EXERCISE BRIEF =
Which lines below contain "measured"? Pull them out.

RECORDS PROVIDED =

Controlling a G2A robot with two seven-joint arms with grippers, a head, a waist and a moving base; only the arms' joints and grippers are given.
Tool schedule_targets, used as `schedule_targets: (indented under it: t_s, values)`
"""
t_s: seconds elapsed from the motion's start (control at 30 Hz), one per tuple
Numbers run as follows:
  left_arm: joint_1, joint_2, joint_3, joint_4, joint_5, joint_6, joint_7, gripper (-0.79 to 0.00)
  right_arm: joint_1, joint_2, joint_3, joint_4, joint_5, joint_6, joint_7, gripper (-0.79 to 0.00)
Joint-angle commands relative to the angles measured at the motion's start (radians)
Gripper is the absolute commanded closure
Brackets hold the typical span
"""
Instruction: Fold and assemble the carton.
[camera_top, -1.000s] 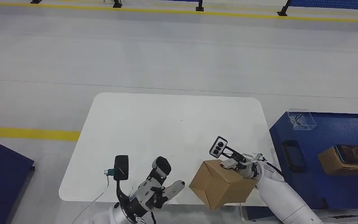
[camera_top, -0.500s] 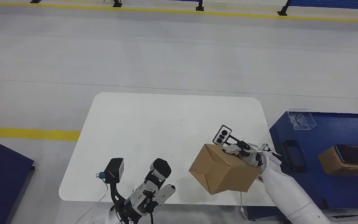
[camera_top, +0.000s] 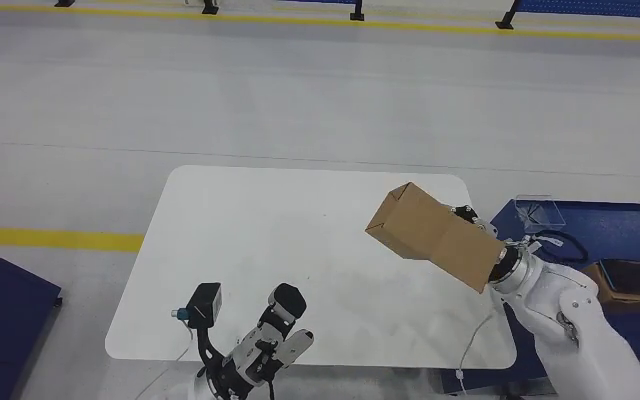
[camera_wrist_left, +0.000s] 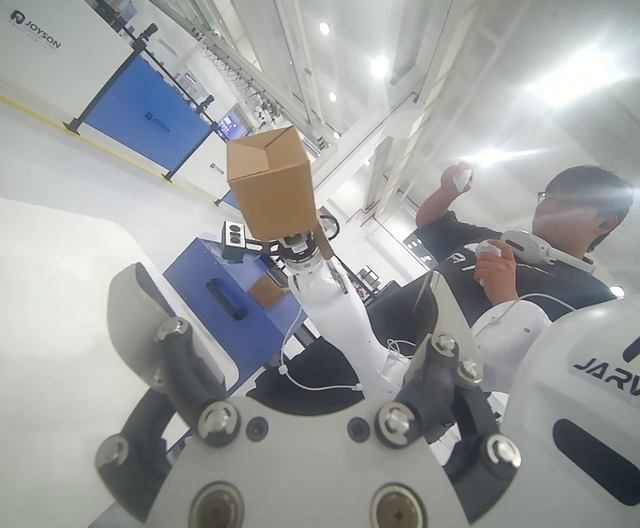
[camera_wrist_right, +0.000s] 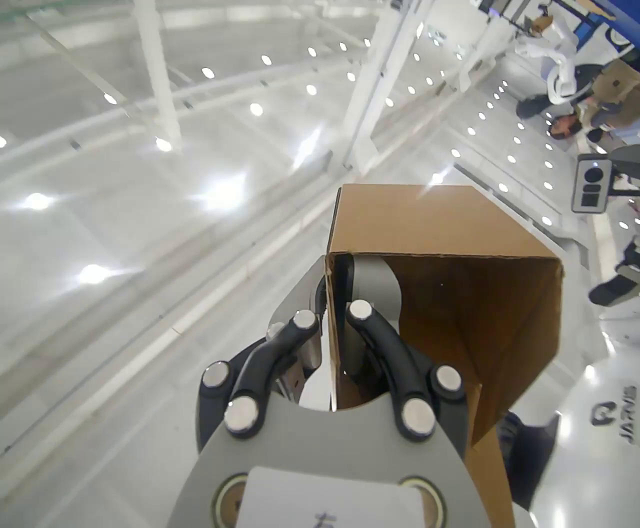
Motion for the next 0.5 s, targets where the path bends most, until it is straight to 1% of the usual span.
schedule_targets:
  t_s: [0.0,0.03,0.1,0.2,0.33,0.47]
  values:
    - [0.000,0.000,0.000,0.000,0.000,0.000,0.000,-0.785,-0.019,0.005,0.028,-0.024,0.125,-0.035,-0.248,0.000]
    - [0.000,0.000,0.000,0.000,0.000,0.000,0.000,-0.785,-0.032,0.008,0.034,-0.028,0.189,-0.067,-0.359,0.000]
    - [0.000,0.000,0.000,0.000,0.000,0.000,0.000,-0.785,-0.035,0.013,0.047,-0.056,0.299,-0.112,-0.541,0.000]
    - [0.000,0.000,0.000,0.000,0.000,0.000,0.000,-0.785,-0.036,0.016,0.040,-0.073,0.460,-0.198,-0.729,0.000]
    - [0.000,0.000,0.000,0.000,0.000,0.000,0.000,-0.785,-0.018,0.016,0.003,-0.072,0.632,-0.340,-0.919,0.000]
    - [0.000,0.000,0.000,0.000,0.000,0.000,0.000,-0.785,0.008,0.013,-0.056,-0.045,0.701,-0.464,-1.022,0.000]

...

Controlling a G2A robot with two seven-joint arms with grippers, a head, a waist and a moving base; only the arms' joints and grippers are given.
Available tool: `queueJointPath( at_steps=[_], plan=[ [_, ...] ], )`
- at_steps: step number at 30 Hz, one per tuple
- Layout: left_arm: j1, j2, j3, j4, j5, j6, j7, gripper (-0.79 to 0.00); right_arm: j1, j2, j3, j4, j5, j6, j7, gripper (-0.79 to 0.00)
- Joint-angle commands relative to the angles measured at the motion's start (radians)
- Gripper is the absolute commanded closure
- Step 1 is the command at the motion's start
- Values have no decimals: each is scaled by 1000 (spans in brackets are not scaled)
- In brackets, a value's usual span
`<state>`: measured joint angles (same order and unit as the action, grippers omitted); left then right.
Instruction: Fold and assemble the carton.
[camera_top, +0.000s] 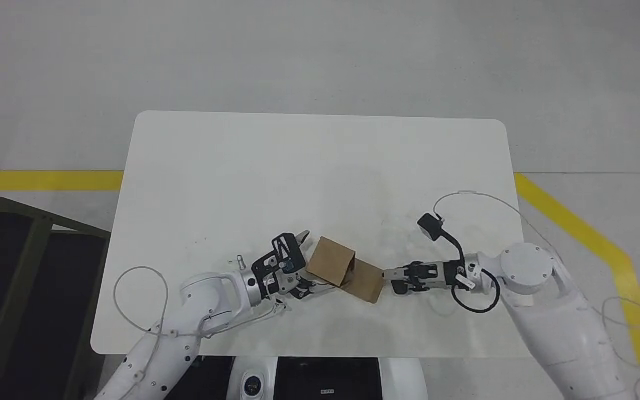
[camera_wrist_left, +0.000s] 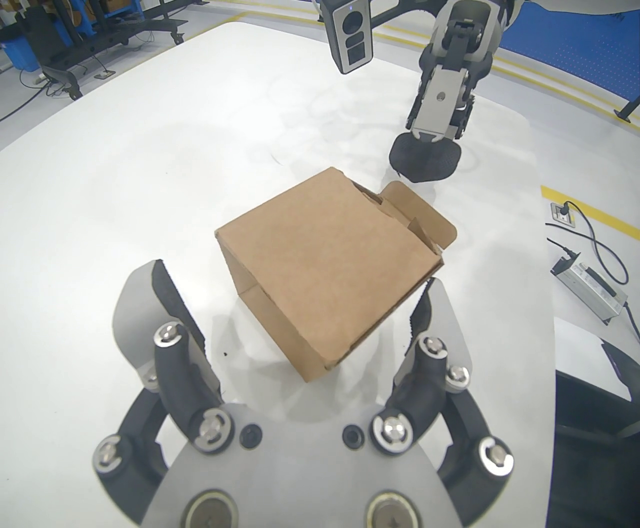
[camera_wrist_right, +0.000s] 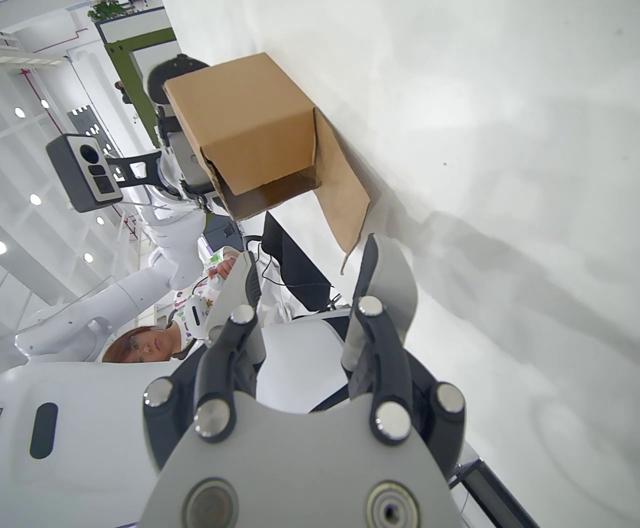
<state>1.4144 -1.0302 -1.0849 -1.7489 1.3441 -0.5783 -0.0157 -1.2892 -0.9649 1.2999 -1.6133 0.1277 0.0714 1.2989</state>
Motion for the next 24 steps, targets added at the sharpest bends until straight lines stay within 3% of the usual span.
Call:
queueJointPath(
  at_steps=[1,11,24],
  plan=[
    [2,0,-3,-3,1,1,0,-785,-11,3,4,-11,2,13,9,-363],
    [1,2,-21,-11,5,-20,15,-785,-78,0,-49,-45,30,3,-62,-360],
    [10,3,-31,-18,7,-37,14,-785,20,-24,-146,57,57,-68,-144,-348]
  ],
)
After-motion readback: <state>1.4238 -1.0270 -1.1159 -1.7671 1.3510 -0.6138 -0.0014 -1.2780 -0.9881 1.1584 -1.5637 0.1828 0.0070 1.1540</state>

OUTPUT OF THE EXERCISE =
Joint-angle commands relative to the angles measured at the motion's start (radians)
- Joint-angle commands relative to the angles measured at the motion's start (radians)
`<state>`: measured joint angles (same order and unit as the action, grippers omitted); left then right.

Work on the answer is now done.